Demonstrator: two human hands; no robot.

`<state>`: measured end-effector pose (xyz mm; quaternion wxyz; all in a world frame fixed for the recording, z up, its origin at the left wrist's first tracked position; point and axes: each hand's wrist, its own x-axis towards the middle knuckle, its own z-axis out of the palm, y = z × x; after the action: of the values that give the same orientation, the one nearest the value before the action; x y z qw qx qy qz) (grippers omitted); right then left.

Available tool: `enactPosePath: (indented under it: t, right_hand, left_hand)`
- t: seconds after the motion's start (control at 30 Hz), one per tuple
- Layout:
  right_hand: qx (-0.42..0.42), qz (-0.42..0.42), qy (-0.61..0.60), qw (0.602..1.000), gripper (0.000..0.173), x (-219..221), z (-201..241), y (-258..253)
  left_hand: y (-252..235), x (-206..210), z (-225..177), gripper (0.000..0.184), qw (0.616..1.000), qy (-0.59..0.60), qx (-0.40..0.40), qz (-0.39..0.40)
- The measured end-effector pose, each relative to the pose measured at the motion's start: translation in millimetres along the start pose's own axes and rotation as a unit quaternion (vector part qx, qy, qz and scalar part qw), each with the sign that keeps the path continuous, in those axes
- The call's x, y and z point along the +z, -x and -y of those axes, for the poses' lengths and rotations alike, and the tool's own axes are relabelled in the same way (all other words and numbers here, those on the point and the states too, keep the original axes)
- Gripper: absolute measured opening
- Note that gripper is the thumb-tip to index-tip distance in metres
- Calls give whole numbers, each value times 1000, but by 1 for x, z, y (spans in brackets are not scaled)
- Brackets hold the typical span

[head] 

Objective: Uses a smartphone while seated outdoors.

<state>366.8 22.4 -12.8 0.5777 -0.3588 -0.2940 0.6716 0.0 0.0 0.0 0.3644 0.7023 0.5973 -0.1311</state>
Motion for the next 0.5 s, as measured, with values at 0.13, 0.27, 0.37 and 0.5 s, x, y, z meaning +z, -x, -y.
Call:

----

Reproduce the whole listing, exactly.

■ Response area
Demonstrator: two human hands; no robot.

`<state>`: measured end-effector pose (xyz mm; quaternion wxyz; all in a world frame fixed for the recording, z up, its origin at the left wrist's first tracked position; point and axes: each hand's wrist, its own x-axis towards the middle knuckle, its own z-axis out of the palm, y = z × x; after the action: of the values that give the same orientation, the one nearest the value before the action; x y z qw qx qy qz) (grippers omitted); right then left.

Available tool: `enactPosePath: (indented under it: t, right_hand, left_hand)`
- t: seconds after the motion's start (control at 30 Hz), one per tuple
- Layout:
  right_hand: qx (-0.42..0.42), qz (-0.42..0.42), qy (-0.61..0.60), qw (0.602..1.000), gripper (0.000..0.173), x (-219..221), z (-201..241), y (-258..253)
  left_hand: y (-252..235), x (-206..210), z (-225..177), gripper (0.000..0.184), qw (0.616..1.000), qy (-0.59..0.60), qx (-0.40..0.40), qz (-0.39..0.40)
- The measured end-effector pose, each relative to the pose measured at the motion's start: translation in millimetres along the start pose's own axes and rotation as a unit quaternion (vector part qx, qy, qz and scalar part qw), each with the sign that keeps the path continuous, in those axes
- The call's x, y and z point along the +z, -x and -y of those axes, for the poses' lengths and rotations alike, and the tool's own axes are relabelled in the same way (all other words and numbers here, those on the point and the states too, keep the original axes)
- Gripper: absolute measured opening
- Note that gripper is the thumb-tip to index-tip distance in metres
- Calls give whole numbers, each value times 1000, but by 1 for x, z, y (spans in brackets are not scaled)
- Brackets hold the typical span

[head] 

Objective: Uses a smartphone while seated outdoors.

<state>366.8 22.4 -12.8 0.5777 -0.3588 -0.2940 0.6716 0.0 0.0 0.0 0.3644 0.7023 0.5973 -0.1311</state>
Motion for the next 0.5 s, as measured, with values at 0.13, 0.27, 0.37 and 0.5 s, x, y, z meaning +z, -x, -y.
Call:

The answer was given in full.